Cook has two maternal half-siblings: Alexa Ray Joel (b. 1985) from Brinkley's marriage to Billy Joel, and Jack Paris Brinkley (b. 1995) from Brinkley's marriage to Richard Taubman. Her godfather is Billy Joel, whom she refers to as “Uncle Billy.”

Growing up, Cook wanted to become a comedian or a professional athlete. During elementary school, Cook participated in dance lessons but nerves got the better of her and she never performed in recitals. She started modeling at age 15 after accompanying her mother on shoots and being encouraged to try herself.

== Career ==
Cook received her big break courtesy of a Teen Vogue editorial feature. Sailor appeared alongside her mother, Christie Brinkley, and half-sister, Alexa Ray Joel, in the 2017 Sports Illustrated Swimsuit Issue.

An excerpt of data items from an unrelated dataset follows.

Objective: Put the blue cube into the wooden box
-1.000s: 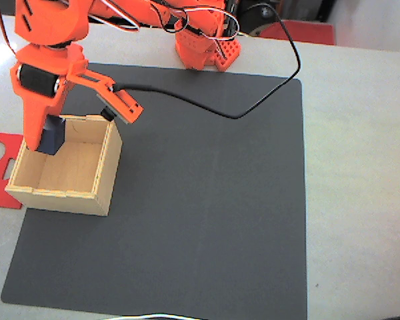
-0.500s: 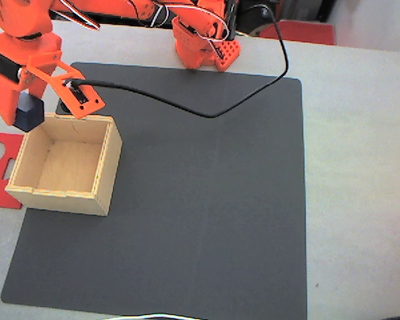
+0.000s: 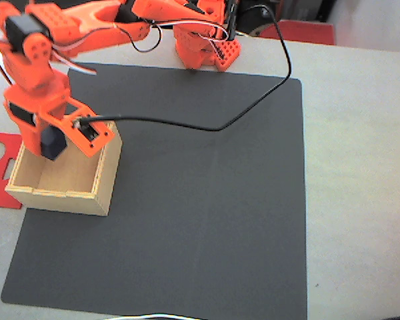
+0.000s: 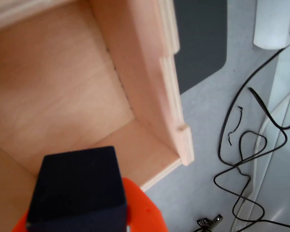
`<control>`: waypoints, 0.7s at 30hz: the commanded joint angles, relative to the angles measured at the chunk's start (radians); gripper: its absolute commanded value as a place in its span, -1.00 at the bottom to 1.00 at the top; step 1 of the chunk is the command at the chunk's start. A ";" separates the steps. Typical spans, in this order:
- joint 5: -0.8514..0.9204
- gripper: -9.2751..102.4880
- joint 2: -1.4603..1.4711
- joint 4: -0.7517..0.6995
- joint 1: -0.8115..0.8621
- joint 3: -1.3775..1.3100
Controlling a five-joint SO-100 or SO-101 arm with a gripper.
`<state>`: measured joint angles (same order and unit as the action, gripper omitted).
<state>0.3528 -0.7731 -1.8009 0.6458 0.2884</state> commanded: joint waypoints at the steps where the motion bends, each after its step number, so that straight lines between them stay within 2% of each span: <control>1: -0.008 -0.83 0.003 0.011 -0.018 -0.011; 17: -0.029 -0.83 0.141 0.012 -0.032 -0.011; 21: -0.021 -0.69 0.161 0.012 -0.029 -0.011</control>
<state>0.3283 -0.5998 -1.7948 0.6121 0.2884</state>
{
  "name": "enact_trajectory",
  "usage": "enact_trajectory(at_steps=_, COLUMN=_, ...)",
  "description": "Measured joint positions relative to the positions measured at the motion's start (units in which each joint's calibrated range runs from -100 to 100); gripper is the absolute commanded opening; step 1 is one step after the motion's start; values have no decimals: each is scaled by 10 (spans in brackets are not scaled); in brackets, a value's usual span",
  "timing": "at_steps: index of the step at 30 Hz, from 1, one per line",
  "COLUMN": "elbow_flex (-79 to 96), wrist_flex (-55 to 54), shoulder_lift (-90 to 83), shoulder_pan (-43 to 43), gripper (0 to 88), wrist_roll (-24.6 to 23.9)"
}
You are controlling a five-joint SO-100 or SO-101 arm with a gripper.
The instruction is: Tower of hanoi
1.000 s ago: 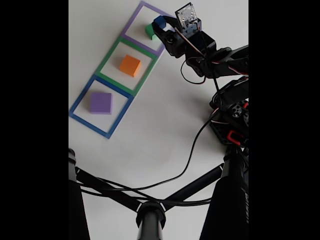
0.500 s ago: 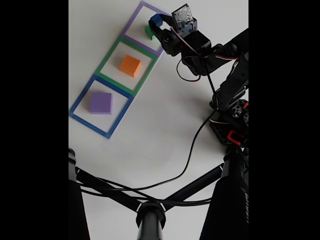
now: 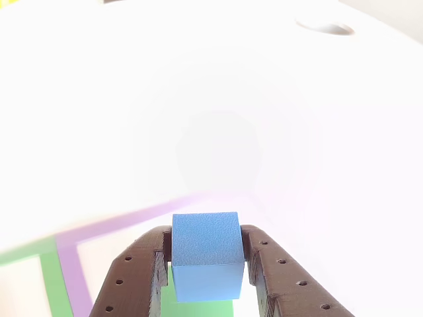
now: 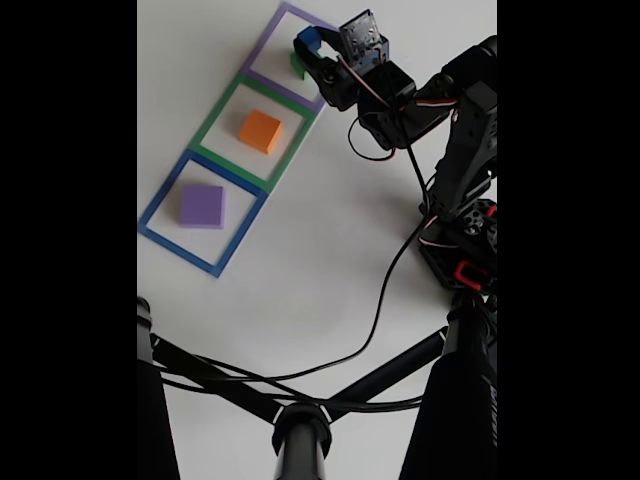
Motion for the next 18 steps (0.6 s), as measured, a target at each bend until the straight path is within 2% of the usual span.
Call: enact_trajectory(at_steps=18, elbow_flex=-16, wrist_flex=-43, shoulder_lift=57, shoulder_pan=0, gripper=35, wrist_roll=0)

In 2018, she appeared in the 2018 Sports Illustrated Swimsuit Issue.

As part of her modelling career, Cook has been photographed for publications such as Vogue and Sports Illustrated. She walked the runway at New York Fashion Week in 2019, and has walked for brands such as Dolce and Gabbana.

In 2019, Cook performed on the American version of Dancing with the Stars, filling in for her mother who was injured at the time, overcoming her nervousness about dancing.

== Personal life ==
Cook has been vocal about body dysmorphia issues.